◆ **What to produce**: Transcribe only the lines in the data below falling between the line with "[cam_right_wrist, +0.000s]" and the line with "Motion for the", including those two lines, and leave out any picture.

◆ **Provided material**:

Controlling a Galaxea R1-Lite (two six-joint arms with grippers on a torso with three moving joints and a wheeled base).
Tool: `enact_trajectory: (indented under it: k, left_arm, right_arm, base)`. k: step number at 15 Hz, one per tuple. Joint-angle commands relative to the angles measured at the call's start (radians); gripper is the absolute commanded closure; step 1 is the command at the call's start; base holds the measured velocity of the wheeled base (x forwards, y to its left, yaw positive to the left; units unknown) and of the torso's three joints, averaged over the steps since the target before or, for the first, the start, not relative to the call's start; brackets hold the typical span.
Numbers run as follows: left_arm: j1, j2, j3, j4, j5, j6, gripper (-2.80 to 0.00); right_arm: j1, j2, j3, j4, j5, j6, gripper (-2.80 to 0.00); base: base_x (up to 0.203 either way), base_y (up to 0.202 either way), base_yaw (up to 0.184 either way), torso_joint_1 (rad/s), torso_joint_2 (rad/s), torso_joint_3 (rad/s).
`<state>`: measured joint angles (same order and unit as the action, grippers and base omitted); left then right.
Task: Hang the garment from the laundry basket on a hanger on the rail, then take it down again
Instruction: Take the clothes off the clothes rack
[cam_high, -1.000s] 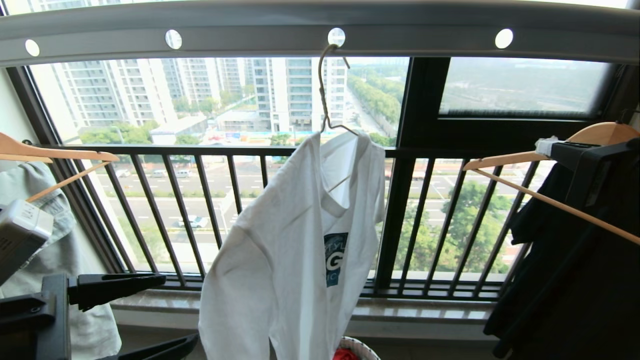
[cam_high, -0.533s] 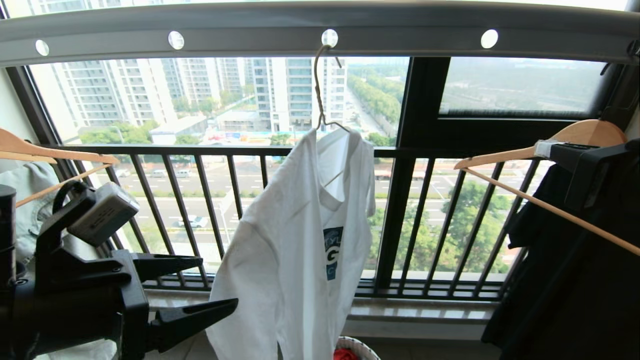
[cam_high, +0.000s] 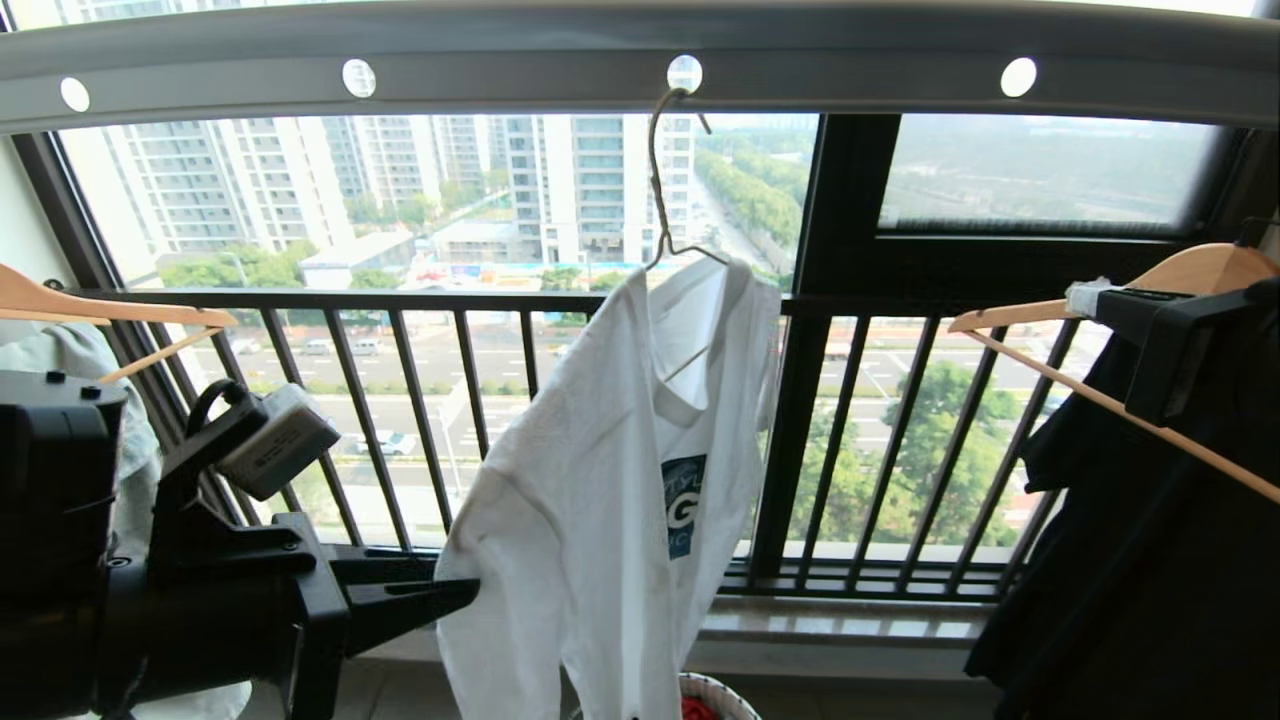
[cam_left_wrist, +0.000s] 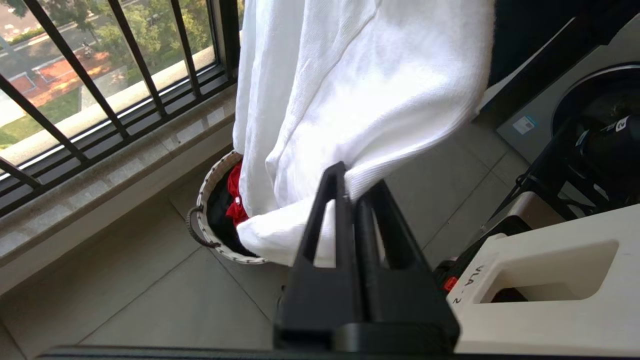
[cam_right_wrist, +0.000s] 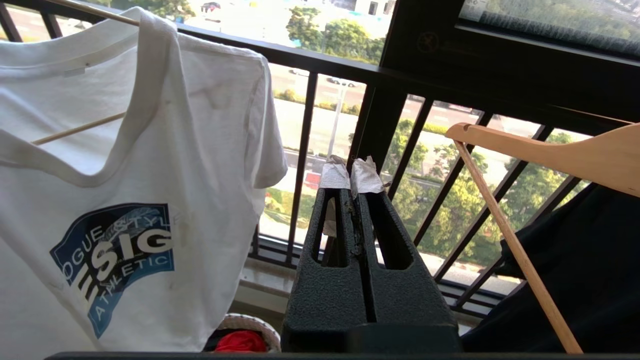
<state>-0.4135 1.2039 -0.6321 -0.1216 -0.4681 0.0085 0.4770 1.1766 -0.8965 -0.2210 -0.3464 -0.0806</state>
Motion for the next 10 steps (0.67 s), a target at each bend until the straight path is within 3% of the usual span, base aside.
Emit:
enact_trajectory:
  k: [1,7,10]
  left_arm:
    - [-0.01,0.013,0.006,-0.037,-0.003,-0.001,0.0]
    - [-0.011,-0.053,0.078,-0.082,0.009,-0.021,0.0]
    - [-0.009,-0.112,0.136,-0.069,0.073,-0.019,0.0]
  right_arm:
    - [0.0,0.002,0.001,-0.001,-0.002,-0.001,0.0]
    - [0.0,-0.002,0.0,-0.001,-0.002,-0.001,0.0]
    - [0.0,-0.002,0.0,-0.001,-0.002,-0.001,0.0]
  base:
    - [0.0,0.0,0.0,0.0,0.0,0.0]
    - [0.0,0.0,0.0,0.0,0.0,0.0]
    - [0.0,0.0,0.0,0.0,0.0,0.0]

◆ **Answer box**:
[cam_right_wrist, +0.000s] 
<state>-0.4135 1.2039 -0.6321 -0.1216 -0.4681 0.0085 0.4770 1.1766 -0.8965 -0.2210 -0.3464 -0.0806</state>
Motion for the next 10 steps (0.67 s), a target at each bend until the straight path is within 3% of the usual span, base aside.

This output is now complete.